STUDY MATERIAL below:

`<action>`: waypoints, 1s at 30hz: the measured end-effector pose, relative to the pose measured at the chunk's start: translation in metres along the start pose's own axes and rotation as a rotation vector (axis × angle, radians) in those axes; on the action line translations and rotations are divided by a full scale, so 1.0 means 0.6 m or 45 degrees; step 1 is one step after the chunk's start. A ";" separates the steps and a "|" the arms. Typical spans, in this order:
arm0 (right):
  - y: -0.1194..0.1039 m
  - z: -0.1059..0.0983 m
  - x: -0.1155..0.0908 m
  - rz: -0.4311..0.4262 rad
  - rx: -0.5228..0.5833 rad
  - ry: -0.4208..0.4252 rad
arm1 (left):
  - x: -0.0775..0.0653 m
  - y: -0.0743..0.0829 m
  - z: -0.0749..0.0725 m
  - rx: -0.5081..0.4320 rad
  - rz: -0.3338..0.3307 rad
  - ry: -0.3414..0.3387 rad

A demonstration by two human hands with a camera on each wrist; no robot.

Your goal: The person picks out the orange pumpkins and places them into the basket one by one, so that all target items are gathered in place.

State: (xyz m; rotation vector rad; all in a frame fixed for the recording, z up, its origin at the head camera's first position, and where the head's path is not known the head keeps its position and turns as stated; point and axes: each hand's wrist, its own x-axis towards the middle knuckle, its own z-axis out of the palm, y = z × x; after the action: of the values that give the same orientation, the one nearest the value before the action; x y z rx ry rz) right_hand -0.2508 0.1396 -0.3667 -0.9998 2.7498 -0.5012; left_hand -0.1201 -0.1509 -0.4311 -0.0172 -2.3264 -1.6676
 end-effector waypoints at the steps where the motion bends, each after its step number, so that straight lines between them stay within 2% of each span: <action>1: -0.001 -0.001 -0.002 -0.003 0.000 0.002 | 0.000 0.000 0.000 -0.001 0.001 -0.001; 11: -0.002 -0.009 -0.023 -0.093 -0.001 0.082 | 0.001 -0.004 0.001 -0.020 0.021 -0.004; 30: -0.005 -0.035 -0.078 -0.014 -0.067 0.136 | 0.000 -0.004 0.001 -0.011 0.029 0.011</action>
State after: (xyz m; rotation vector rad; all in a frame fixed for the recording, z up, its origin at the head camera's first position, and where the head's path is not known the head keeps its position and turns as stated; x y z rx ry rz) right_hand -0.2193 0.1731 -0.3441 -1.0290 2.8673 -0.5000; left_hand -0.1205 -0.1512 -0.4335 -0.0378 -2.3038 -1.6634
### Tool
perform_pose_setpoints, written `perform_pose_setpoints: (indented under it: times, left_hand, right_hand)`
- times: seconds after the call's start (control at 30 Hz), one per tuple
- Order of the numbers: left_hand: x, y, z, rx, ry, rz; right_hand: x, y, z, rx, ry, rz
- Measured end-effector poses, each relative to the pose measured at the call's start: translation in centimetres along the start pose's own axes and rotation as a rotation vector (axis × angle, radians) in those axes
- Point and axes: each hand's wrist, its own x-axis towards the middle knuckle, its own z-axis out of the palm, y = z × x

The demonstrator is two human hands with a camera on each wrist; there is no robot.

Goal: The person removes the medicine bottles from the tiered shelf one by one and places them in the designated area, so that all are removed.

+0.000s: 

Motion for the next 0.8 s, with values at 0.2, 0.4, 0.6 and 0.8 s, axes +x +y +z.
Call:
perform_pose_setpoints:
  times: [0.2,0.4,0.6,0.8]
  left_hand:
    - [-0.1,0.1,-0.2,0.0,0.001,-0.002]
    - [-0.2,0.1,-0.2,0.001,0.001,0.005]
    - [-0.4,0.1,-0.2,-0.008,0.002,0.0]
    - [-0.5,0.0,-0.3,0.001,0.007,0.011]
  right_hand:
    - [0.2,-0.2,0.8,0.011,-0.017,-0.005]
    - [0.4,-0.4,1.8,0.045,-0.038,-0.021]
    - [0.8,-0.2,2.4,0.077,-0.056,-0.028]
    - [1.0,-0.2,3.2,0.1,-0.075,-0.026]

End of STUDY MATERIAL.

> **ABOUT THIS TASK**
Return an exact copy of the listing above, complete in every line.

> **SOLUTION FOR THIS PROBLEM**
`<action>`: waypoints, 1s at 30hz: the measured end-effector pose, relative to the pose measured at the chunk's start: translation in metres along the start pose's own axes and rotation as a rotation vector (axis × angle, radians) in those axes; on the action line translations and rotations are divided by a full scale, so 1.0 means 0.6 m or 45 degrees; step 1 is one step after the chunk's start. A ";" separates the steps and a "|" the arms. Typical spans, in this order:
arm0 (right):
  - y: -0.1194..0.1039 m
  - z: -0.1059..0.0983 m
  - x: -0.1155..0.0908 m
  - rz: -0.4311..0.4262 rad
  - rx: -0.5228..0.5833 rad
  - ry: -0.4208..0.4252 rad
arm1 (left):
  - x: -0.0775..0.0653 m
  - y: -0.0743..0.0829 m
  - z: -0.0749..0.0725 m
  - rx: -0.5081..0.4320 rad
  - rz: -0.3338..0.3307 rad
  - ry: -0.3414..0.3387 rad

A demonstration by two human hands with a camera on each wrist; no robot.

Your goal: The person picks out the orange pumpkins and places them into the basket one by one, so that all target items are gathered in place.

State: (xyz m; rotation vector rad; all in a frame fixed for the recording, z up, its origin at the head camera's first position, and where the head's path is not known the head keeps its position and turns as stated; point and axes: each hand's wrist, its own x-axis towards the middle knuckle, its own z-axis out of the palm, y = z × x; after the action: of the values that give the same orientation, the one nearest the value before the action; x y z rx ry rz) right_hand -0.2508 0.1396 -0.3667 -0.9998 2.7498 -0.5012; left_hand -0.1201 -0.1509 -0.4311 -0.0172 -2.3264 -1.6676
 end-effector waypoints at the steps where the motion bends, each after its step number, so that straight lines between them stay within 2% of each span: <action>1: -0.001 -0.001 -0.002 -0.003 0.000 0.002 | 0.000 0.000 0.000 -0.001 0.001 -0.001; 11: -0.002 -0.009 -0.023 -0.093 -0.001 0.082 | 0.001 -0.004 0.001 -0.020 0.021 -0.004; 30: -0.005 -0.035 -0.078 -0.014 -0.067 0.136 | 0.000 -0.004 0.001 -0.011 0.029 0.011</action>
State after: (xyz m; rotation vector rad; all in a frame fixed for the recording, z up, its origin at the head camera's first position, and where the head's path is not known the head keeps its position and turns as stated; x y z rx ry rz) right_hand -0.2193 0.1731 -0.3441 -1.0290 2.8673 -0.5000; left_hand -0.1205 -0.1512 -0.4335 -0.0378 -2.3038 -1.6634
### Tool
perform_pose_setpoints, written `perform_pose_setpoints: (indented under it: times, left_hand, right_hand)`
- times: seconds after the call's start (control at 30 Hz), one per tuple
- Order of the numbers: left_hand: x, y, z, rx, ry, rz; right_hand: x, y, z, rx, ry, rz
- Measured end-effector poses, each relative to the pose measured at the call's start: translation in centimetres along the start pose's own axes and rotation as a rotation vector (axis × angle, radians) in those axes
- Point and axes: each hand's wrist, its own x-axis towards the middle knuckle, its own z-axis out of the palm, y = z × x

The demonstrator is two human hands with a camera on each wrist; there is no robot.

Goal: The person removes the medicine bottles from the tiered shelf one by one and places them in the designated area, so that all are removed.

+0.000s: 

Motion for the next 0.8 s, with values at 0.2, 0.4, 0.6 and 0.8 s, axes +x +y +z.
Call:
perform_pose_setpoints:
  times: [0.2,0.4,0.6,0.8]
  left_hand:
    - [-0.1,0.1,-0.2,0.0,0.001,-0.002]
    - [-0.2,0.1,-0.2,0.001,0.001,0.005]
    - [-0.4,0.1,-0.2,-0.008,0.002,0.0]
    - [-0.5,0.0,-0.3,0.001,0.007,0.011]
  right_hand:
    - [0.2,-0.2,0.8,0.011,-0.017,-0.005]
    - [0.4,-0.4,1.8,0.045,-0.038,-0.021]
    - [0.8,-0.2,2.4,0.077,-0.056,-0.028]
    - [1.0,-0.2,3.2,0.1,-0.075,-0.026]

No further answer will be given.